Pour Inès Dauvergne, responsable-projets à l’IMS, « la discrimination dont ces jeunes femmes sont victimes est une grande perte pour l’entreprise. » Il n’est donc pas faux de dire que les managers se privent d’un vivier de compétences. En cause, « l’interprétation caricaturale qu’ils se font du voile », précise Benjamin Blavier. Et d’ajouter que « s’il y a recrutement, c’est souvent sur des postes en bas niveau de qualification ou en back office ». Comme s’il fallait dissimuler ce type de salariés. D’ailleurs, on ne compte plus les femmes voilées et surdiplômées dans les métiers du télémarketing ou du ménage ! Travailler sans être vu des clients, c’est mieux…

On assiste donc en France à l’émergence d’une main d’œuvre qualifiée non utilisée. Et le phénomène risque encore de s’accentuer. Sabrya, 18 ans, ne dira pas le contraire. Elle devrait passer son baccalauréat en juin prochain. Même si elle hésite à se lancer dans la comptabilité financière, une chose est sûre… elle n’enlèvera pas son voile. Quitte à s’expatrier en Grande-Bretagne ou rejoindre un centre d’appels.

Pourtant, Benjamin Blavier reste optimiste : « À l’IMS, nous rappelons aux entreprises qu’elles ne doivent pas interférer dans les capacités d’un collaborateur à tenir un poste. » Et puis, aujourd’hui, elles ont toutes un responsable diversité. « À eux, de rappeler les termes de la loi sur la laïcité, de dire aux managers quand ils peuvent refuser un recrutement ou non et surtout de favoriser leur intégration interne. »

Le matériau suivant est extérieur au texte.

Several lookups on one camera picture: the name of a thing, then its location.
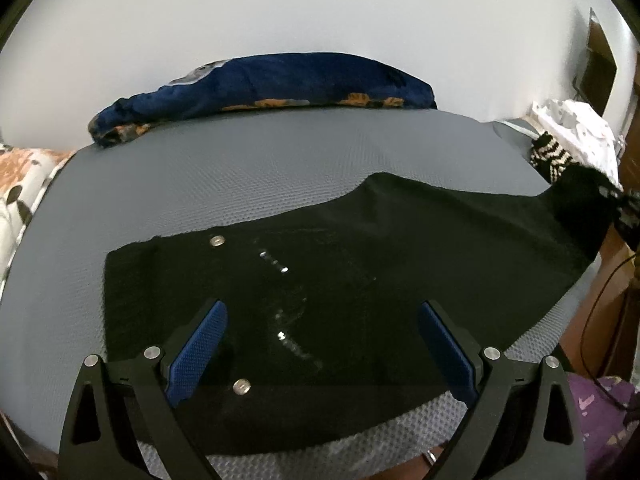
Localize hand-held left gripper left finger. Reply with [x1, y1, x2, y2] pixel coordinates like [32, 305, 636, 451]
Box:
[59, 297, 228, 480]

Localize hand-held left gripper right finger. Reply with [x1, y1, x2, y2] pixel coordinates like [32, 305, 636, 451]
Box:
[420, 300, 587, 480]

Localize black pants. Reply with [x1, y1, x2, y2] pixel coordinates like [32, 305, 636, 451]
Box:
[102, 165, 626, 456]

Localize brown wooden cabinet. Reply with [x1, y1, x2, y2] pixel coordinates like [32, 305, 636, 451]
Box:
[560, 225, 640, 381]

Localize purple printed cloth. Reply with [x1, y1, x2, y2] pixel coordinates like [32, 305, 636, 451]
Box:
[565, 372, 640, 480]

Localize grey mesh mat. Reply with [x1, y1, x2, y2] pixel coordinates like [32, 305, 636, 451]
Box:
[0, 107, 601, 476]

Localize black white striped cloth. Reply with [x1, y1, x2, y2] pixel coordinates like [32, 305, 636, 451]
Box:
[529, 131, 576, 181]

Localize white floral pillow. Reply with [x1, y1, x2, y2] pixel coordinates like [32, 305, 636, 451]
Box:
[0, 142, 76, 286]

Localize white crumpled cloth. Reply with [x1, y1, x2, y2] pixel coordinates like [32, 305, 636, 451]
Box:
[530, 99, 623, 188]

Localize blue printed blanket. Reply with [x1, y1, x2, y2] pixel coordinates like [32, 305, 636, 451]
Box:
[87, 52, 438, 148]

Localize black cable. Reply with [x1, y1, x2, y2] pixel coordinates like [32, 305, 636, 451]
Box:
[580, 252, 640, 411]

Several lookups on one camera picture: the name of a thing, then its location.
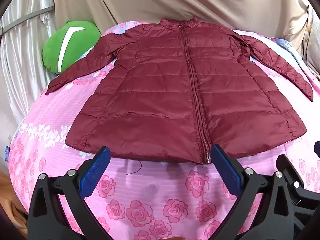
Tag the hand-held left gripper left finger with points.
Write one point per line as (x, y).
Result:
(96, 171)

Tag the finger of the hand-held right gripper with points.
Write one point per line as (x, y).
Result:
(288, 167)

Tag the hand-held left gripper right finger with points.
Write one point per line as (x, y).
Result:
(226, 171)

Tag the maroon quilted puffer jacket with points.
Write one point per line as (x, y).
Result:
(162, 92)

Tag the black thread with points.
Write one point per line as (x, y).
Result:
(136, 171)

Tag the pink floral bed sheet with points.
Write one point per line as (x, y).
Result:
(150, 195)

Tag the orange cloth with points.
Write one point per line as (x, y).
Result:
(11, 210)

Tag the green plush cushion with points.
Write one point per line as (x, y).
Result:
(75, 45)

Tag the white satin curtain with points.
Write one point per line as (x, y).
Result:
(22, 62)

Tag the beige curtain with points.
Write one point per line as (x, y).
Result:
(155, 0)

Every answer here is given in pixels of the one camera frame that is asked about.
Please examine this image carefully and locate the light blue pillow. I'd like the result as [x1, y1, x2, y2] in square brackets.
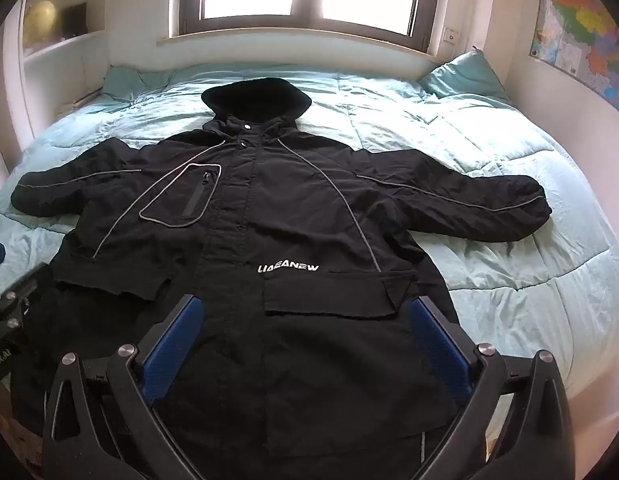
[418, 51, 511, 101]
[102, 66, 173, 107]

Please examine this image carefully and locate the white wall shelf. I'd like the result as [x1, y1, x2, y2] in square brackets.
[17, 0, 113, 136]

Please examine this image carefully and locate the globe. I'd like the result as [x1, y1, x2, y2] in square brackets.
[24, 0, 58, 36]

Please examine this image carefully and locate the light blue quilted comforter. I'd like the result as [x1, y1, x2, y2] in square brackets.
[0, 62, 619, 411]

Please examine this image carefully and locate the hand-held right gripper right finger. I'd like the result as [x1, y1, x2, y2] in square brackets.
[411, 295, 575, 480]

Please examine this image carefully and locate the colourful wall map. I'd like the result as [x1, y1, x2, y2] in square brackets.
[528, 0, 619, 120]

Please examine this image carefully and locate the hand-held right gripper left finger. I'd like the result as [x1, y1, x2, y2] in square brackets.
[40, 294, 206, 480]

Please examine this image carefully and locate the black hooded jacket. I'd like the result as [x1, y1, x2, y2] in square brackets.
[10, 77, 553, 480]

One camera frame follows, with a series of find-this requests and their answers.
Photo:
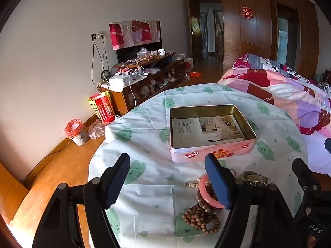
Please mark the wall socket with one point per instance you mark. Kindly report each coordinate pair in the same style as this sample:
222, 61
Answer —
97, 35

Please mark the white mug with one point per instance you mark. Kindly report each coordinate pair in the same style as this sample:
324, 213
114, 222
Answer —
162, 52

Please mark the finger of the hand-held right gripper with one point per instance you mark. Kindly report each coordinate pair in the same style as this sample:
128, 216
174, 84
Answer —
307, 178

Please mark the crumpled plastic bag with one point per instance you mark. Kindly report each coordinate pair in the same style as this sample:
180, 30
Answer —
96, 131

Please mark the wooden door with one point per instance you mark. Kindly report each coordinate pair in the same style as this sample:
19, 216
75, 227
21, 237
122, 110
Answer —
195, 38

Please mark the orange bag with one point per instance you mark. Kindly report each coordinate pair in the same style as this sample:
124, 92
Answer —
194, 75

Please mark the white shopping bag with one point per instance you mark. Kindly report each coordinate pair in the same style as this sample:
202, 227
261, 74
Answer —
188, 64

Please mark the red and yellow bag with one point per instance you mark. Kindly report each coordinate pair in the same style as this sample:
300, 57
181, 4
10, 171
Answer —
103, 108

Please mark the patchwork quilt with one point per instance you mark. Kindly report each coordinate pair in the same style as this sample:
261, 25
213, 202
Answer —
284, 93

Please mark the trash bin with red liner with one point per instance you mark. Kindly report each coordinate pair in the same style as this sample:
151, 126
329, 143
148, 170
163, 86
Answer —
76, 133

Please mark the cloud print tablecloth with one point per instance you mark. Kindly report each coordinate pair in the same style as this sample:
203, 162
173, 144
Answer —
150, 144

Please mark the wooden television cabinet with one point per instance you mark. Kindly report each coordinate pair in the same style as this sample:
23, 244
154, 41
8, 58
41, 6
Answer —
144, 87

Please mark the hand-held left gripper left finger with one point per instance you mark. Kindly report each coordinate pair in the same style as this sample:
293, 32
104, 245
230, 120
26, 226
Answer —
117, 179

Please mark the printed paper leaflet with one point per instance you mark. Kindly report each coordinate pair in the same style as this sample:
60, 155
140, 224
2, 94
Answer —
199, 134

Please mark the pink bangle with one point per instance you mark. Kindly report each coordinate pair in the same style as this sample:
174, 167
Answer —
203, 192

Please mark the red paper decoration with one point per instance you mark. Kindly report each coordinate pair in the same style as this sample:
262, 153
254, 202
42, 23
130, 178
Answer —
246, 12

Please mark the wooden wardrobe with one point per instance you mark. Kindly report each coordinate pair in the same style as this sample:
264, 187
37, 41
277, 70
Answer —
253, 36

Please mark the clear plastic bag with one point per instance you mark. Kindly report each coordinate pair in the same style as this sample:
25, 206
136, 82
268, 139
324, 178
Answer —
143, 52

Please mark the white bedsheet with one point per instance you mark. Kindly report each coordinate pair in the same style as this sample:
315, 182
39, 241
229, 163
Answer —
316, 155

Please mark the white box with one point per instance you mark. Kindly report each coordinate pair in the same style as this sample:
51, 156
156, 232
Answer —
120, 80

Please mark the black television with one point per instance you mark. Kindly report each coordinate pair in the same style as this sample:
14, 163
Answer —
134, 54

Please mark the red patchwork cover cloth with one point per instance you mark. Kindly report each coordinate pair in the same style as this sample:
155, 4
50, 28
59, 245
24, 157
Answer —
132, 35

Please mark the silver wristwatch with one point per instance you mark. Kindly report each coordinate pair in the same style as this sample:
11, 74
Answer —
254, 179

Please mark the pink tin box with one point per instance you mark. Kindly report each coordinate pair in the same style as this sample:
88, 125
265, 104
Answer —
206, 155

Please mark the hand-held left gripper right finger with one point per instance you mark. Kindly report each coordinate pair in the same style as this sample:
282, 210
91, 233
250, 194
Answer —
217, 183

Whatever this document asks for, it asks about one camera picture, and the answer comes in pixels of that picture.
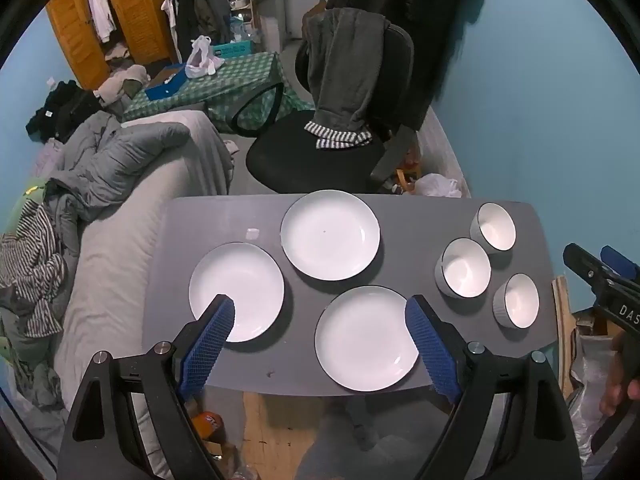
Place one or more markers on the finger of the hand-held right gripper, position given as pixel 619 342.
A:
pixel 620 262
pixel 587 267

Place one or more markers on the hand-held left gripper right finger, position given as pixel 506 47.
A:
pixel 432 345

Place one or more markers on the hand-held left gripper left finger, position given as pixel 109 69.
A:
pixel 212 340

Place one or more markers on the white plate with dark rim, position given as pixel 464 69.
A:
pixel 365 340
pixel 330 235
pixel 240 280

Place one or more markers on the white bowl with dark rim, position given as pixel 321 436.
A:
pixel 466 267
pixel 494 225
pixel 520 301

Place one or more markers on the person's right hand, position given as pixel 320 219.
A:
pixel 620 385

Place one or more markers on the wooden board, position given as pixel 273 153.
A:
pixel 562 335

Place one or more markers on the orange snack packet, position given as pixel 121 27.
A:
pixel 207 424

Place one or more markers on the clear plastic sack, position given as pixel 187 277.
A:
pixel 590 400

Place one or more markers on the small clear plastic piece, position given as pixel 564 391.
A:
pixel 252 233

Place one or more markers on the bed with grey sheet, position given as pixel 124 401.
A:
pixel 115 270

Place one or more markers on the crumpled white plastic bag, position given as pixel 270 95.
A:
pixel 439 186

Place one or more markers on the orange bag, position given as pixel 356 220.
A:
pixel 407 172

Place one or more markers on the striped cloth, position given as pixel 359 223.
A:
pixel 30 265

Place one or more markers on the black office chair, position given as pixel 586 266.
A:
pixel 310 160

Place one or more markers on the green pillow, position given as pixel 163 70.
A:
pixel 22 197

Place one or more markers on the blue flat box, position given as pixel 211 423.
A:
pixel 167 84

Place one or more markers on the beige clothes pile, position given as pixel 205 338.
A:
pixel 122 85

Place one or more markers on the black clothes pile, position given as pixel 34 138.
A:
pixel 60 110

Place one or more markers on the grey pants with striped cuffs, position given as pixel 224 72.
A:
pixel 345 70

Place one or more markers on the blue plastic basket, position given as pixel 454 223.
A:
pixel 232 50

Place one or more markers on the black hanging coat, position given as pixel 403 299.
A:
pixel 425 20

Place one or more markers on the dark hanging jackets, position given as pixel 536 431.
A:
pixel 200 15

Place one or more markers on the orange wooden wardrobe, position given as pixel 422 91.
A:
pixel 137 10

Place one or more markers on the white hanging shirt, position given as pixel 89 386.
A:
pixel 102 7

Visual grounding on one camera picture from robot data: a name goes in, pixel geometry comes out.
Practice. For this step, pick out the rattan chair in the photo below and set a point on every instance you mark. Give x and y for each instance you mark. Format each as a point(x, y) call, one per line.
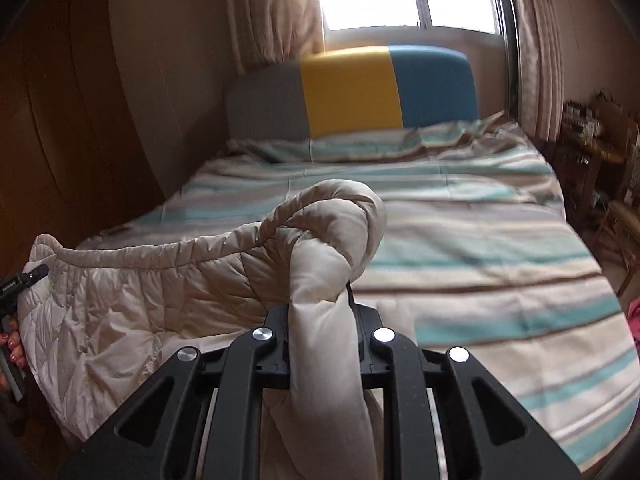
point(622, 220)

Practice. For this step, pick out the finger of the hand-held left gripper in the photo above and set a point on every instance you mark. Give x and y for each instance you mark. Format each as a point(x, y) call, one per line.
point(35, 274)

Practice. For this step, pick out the striped pillow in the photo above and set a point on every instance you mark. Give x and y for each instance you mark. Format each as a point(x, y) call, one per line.
point(325, 147)

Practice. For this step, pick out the beige quilted down jacket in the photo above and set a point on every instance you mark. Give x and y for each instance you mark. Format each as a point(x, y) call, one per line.
point(150, 280)

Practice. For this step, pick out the clutter of small boxes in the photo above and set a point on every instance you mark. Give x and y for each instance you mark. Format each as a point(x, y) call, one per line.
point(582, 120)

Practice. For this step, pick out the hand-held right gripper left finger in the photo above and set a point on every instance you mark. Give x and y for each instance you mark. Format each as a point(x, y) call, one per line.
point(277, 350)

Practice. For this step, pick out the grey yellow blue headboard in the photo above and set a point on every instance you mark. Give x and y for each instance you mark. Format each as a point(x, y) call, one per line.
point(350, 90)

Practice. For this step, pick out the person's left hand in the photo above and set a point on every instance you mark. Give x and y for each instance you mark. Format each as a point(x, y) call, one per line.
point(12, 347)

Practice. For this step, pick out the wooden side table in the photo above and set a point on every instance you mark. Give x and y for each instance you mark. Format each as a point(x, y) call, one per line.
point(590, 160)

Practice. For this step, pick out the brown wooden wardrobe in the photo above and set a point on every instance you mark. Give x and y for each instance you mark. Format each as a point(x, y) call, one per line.
point(60, 110)

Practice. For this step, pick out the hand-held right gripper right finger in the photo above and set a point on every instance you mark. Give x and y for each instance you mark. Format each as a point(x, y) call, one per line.
point(370, 355)

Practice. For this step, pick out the striped bed with sheet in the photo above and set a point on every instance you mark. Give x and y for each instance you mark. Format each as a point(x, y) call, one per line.
point(475, 260)

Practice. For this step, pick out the patterned beige curtain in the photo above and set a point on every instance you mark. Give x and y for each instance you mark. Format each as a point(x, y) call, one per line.
point(275, 10)
point(540, 50)

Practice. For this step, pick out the pink ruffled blanket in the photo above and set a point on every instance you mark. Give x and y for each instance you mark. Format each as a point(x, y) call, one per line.
point(634, 320)

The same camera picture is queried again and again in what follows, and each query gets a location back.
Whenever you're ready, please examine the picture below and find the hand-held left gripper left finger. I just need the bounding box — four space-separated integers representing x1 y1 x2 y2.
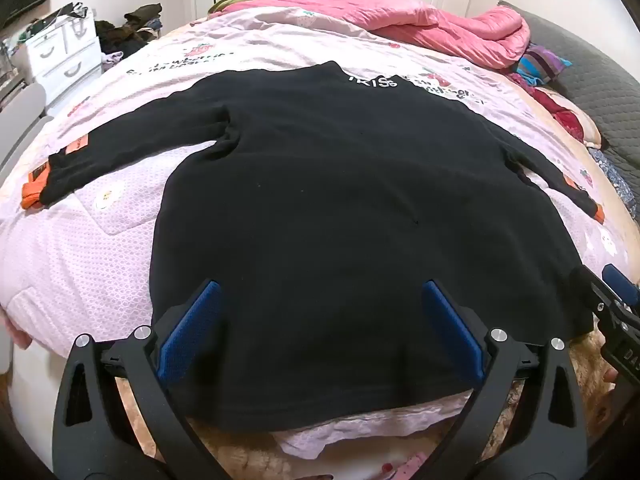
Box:
52 279 223 480

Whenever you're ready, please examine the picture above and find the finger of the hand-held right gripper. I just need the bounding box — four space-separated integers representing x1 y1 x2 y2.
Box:
601 264 640 306
589 280 633 331

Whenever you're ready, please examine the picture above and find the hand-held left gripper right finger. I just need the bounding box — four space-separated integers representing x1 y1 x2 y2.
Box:
421 279 588 480

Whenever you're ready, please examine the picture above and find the black sweater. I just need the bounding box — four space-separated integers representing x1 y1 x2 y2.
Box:
21 60 607 433

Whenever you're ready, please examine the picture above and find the dark clothes pile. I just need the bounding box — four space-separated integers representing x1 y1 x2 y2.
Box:
94 4 165 61

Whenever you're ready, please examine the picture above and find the tan bed sheet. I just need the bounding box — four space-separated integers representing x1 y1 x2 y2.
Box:
550 95 640 281

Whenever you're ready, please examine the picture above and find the blue floral cloth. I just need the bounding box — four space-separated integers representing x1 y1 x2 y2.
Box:
590 147 640 211

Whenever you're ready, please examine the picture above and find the pink strawberry printed blanket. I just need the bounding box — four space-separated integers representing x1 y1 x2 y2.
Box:
0 7 640 461

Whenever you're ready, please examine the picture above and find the beige fluffy clothing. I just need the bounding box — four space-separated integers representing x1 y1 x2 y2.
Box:
115 332 631 480

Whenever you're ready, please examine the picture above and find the red patterned cloth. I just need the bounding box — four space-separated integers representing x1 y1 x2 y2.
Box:
530 85 601 143

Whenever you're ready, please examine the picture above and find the grey quilted headboard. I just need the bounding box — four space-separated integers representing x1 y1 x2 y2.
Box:
497 1 640 211

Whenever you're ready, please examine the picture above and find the grey chair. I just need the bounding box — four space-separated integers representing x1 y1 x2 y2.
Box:
0 82 53 176

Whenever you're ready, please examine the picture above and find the pink quilt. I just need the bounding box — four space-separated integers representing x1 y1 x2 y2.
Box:
227 0 531 71

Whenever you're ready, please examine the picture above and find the white drawer cabinet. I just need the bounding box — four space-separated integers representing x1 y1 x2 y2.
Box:
22 7 103 106

Même s’il n’existe pas de données sur la question, on suppose que bon nombre d’entreprises pratiquent une discrimination presque systématique. La nouveauté ? Une prise de conscience s’opère progressivement. D’après Inès Dauvergne, « des recruteurs nous sollicitent sur la question ne sachant que faire. Certains même embauchent des filles sur des postes d’ingénieurs. Les lignes bougent donc ! Pour autant, on n’en n’est pas encore à l’étalage dans la presse.